* _PROBLEM TO SOLVE_:
Set down the lines below exactly as they stand, please. Go from the first through the one containing "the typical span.".

::::

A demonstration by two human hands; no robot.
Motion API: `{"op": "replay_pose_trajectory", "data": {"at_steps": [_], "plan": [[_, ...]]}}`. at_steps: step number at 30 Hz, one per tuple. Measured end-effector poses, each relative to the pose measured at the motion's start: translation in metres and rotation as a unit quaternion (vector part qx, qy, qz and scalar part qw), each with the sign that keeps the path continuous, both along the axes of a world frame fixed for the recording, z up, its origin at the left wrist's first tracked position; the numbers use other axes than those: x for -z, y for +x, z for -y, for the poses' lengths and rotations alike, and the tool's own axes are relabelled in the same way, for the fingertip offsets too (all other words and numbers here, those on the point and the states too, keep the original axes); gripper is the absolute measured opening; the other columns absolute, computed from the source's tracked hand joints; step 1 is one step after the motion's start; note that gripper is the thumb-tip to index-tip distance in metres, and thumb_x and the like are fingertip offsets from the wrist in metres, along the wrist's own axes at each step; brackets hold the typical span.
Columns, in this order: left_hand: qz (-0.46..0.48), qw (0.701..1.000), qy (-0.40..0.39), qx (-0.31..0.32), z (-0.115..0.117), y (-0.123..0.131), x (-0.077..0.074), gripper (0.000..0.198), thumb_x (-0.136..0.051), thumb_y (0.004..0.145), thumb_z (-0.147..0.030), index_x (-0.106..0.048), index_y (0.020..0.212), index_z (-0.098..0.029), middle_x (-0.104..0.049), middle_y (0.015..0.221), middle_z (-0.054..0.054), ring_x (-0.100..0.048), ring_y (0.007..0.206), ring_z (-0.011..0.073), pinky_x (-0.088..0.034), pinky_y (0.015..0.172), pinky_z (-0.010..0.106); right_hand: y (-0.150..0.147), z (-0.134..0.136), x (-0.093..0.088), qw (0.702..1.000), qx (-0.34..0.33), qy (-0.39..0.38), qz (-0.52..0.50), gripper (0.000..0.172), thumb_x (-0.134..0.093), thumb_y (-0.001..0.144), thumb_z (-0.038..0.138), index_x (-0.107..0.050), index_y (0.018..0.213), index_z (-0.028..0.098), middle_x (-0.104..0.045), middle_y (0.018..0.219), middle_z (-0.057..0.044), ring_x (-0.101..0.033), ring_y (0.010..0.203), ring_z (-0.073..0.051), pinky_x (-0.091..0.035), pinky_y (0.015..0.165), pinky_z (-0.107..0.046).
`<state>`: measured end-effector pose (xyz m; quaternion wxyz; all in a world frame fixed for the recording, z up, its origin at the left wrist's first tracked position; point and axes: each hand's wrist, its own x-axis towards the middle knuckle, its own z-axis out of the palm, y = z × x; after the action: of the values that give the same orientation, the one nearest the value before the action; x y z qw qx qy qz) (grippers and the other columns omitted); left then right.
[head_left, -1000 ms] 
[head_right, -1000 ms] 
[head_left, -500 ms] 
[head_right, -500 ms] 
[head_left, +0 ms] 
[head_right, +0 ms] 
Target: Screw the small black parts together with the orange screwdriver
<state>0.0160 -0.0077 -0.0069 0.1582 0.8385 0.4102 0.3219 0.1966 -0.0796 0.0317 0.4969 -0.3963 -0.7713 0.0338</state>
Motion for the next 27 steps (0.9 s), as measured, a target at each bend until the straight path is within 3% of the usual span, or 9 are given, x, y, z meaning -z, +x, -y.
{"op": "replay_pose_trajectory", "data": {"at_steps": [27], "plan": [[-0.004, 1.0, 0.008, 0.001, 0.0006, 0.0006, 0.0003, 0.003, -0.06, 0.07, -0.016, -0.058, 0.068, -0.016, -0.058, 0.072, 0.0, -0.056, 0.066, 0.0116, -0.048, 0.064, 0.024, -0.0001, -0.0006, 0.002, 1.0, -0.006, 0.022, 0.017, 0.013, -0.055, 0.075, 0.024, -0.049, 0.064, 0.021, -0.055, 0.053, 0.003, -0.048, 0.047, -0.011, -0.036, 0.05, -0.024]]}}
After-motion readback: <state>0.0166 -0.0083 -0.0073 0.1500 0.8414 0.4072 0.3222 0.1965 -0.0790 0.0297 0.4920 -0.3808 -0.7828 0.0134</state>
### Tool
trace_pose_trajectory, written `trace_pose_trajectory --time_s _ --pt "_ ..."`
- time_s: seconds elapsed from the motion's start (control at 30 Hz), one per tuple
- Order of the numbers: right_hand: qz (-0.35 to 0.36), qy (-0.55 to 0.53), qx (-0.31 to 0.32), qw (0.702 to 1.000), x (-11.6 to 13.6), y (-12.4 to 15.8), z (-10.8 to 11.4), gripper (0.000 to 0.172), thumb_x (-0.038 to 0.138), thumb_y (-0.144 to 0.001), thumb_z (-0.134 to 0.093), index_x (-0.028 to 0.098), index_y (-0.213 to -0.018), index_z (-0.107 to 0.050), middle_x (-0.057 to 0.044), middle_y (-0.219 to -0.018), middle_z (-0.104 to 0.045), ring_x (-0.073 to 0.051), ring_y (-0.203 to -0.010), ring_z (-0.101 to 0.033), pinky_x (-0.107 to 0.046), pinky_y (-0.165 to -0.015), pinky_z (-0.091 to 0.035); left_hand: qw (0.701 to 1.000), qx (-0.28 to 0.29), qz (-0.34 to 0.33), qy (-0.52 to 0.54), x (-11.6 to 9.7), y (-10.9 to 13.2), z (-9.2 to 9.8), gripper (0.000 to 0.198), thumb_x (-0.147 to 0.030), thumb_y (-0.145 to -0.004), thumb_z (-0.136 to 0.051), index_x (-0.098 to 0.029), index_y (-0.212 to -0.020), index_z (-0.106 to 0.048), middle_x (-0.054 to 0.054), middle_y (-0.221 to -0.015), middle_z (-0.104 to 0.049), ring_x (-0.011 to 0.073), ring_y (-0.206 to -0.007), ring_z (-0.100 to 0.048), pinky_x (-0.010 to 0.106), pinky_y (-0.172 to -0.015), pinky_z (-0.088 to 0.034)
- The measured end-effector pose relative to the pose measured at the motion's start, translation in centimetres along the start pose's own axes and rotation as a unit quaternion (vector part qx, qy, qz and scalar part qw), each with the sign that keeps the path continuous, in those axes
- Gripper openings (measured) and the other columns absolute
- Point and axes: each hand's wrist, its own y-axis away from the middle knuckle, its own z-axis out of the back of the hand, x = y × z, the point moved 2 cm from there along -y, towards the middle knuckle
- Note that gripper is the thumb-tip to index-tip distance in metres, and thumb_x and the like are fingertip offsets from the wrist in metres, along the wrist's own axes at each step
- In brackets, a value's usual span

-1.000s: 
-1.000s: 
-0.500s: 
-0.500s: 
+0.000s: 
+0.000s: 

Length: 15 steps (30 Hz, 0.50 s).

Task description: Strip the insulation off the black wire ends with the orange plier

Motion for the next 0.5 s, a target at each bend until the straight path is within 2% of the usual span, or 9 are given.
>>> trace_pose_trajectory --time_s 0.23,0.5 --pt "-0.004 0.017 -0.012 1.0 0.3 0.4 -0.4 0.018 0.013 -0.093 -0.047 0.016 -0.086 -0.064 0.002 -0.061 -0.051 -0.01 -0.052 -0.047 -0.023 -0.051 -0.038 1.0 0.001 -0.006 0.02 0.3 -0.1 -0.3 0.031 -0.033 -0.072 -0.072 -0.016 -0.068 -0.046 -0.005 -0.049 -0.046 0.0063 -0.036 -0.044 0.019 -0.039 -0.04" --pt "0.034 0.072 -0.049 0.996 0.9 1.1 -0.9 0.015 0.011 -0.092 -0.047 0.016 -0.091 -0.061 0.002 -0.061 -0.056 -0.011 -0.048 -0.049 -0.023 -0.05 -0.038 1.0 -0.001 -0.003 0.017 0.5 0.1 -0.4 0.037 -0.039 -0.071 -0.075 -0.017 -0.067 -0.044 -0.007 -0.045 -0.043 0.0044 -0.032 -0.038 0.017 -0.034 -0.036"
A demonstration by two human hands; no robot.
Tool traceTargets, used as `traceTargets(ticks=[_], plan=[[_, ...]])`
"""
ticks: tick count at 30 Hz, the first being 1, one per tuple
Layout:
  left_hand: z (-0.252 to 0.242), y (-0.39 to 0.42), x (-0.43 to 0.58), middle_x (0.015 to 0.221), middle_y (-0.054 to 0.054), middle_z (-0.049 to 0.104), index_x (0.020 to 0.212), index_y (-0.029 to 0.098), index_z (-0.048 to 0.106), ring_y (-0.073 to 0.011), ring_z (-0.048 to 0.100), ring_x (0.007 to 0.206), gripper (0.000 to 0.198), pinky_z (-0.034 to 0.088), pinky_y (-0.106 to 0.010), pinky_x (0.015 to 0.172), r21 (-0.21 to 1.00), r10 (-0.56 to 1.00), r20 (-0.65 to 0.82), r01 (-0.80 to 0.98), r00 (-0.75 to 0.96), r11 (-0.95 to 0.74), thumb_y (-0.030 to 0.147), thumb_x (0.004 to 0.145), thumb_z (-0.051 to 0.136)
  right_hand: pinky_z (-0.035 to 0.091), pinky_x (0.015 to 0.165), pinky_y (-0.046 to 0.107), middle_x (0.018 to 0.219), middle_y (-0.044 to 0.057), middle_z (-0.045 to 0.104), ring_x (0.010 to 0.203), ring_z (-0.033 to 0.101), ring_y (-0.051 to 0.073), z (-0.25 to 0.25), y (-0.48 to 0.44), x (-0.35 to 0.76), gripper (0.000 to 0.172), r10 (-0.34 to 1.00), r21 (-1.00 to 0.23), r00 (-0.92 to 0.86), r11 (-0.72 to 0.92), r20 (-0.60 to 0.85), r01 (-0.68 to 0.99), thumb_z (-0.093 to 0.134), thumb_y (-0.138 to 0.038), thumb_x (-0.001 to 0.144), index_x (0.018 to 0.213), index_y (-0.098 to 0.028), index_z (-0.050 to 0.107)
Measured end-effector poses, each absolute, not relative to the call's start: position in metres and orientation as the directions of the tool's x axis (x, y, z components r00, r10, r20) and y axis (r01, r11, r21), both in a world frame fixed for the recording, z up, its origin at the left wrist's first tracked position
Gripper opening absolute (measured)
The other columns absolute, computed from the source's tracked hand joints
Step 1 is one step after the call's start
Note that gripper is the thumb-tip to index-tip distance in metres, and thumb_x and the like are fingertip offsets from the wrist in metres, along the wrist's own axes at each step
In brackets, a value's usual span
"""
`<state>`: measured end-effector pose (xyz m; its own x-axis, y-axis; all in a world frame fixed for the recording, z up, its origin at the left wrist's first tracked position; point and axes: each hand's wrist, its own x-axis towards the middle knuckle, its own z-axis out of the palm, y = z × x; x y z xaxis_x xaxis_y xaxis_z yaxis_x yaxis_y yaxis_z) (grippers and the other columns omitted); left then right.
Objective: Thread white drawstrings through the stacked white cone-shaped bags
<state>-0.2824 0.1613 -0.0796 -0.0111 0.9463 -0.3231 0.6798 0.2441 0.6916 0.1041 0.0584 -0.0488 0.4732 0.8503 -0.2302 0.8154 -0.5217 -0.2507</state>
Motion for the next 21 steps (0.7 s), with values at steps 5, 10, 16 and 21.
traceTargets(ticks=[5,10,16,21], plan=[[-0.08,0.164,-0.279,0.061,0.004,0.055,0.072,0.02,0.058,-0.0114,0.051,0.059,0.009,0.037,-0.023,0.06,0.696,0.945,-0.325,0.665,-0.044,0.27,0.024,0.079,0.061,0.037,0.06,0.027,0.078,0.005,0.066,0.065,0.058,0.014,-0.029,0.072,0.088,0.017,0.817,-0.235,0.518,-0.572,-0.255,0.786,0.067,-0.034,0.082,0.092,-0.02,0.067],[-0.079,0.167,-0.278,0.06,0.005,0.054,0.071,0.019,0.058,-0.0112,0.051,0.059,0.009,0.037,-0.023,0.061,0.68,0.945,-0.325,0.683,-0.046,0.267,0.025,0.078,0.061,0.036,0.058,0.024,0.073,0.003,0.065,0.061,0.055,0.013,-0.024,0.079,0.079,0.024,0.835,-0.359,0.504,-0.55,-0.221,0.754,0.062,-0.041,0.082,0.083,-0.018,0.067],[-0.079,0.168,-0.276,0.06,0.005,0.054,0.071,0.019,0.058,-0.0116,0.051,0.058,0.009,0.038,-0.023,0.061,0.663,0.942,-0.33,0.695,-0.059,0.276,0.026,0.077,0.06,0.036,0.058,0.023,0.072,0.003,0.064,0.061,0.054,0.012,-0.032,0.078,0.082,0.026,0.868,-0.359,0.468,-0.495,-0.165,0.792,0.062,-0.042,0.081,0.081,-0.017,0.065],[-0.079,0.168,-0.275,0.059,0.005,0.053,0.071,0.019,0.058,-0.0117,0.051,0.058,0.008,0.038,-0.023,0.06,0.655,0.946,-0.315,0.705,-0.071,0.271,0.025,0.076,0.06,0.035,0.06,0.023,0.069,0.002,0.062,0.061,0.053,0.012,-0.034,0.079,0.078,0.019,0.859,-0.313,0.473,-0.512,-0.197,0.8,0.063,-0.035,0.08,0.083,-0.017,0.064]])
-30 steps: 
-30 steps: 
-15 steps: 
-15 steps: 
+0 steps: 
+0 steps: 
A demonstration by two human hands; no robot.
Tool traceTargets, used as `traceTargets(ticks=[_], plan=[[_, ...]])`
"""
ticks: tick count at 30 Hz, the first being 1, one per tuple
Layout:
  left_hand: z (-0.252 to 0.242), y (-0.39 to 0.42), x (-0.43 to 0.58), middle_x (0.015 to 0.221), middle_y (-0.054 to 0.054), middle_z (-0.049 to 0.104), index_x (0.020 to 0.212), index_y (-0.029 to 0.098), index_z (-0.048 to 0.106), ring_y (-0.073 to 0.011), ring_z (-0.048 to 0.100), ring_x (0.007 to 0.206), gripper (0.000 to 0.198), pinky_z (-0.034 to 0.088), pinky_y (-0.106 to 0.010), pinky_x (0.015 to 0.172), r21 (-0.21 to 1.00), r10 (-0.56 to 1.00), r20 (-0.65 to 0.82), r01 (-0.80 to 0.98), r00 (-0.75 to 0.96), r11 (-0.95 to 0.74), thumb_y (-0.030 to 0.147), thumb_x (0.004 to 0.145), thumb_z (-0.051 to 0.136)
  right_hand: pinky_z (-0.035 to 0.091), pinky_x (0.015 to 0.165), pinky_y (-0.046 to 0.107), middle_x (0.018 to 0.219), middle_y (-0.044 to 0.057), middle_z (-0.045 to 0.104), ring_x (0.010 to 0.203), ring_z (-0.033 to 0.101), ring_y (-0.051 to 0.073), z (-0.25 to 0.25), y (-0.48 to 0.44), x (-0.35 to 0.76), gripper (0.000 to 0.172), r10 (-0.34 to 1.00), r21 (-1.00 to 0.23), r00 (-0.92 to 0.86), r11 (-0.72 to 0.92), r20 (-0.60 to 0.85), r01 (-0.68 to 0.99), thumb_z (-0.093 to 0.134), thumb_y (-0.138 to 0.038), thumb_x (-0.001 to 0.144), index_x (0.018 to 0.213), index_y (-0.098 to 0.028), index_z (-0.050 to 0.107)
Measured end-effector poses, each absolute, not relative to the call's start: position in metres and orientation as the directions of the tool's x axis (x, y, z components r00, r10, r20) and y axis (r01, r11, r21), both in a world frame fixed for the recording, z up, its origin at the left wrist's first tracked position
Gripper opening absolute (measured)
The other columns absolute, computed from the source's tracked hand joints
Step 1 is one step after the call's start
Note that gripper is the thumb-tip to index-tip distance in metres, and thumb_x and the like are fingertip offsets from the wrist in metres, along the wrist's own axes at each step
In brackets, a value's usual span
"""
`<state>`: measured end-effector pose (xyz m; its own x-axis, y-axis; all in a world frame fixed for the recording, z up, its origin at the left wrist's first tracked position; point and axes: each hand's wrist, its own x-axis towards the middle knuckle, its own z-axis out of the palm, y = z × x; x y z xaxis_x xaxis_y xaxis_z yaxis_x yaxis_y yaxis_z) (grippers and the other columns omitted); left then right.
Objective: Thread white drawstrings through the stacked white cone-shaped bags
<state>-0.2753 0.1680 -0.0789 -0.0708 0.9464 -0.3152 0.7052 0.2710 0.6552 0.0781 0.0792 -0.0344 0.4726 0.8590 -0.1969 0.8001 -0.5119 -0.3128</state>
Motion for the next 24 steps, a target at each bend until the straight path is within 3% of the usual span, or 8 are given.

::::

* _RESPONSE TO THIS TASK_:
A demonstration by two human hands; no robot.
Motion API: `{"op": "replay_pose_trajectory", "data": {"at_steps": [_], "plan": [[_, ...]]}}`. at_steps: step number at 30 Hz, one per tuple. Measured end-effector poses, each relative to the pose measured at the motion's start: translation in metres and rotation as a unit quaternion (vector part qx, qy, qz and scalar part qw), each with the sign that keeps the path continuous, both along the axes of a world frame fixed for the recording, z up, its origin at the left wrist's first tracked position; the numbers use other axes than those: x for -z, y for +x, z for -y, for the poses' lengths and rotations alike, and the tool's own axes are relabelled in the same way, for the fingertip offsets too (all other words and numbers here, those on the point and the states too, keep the original axes); gripper is the absolute measured opening; the other columns absolute, computed from the source's tracked hand joints; step 1 is one step after the motion's start; note that gripper is the thumb-tip to index-tip distance in metres, and thumb_x and the like are fingertip offsets from the wrist in metres, along the wrist's own axes at each step; brackets hold the typical span.

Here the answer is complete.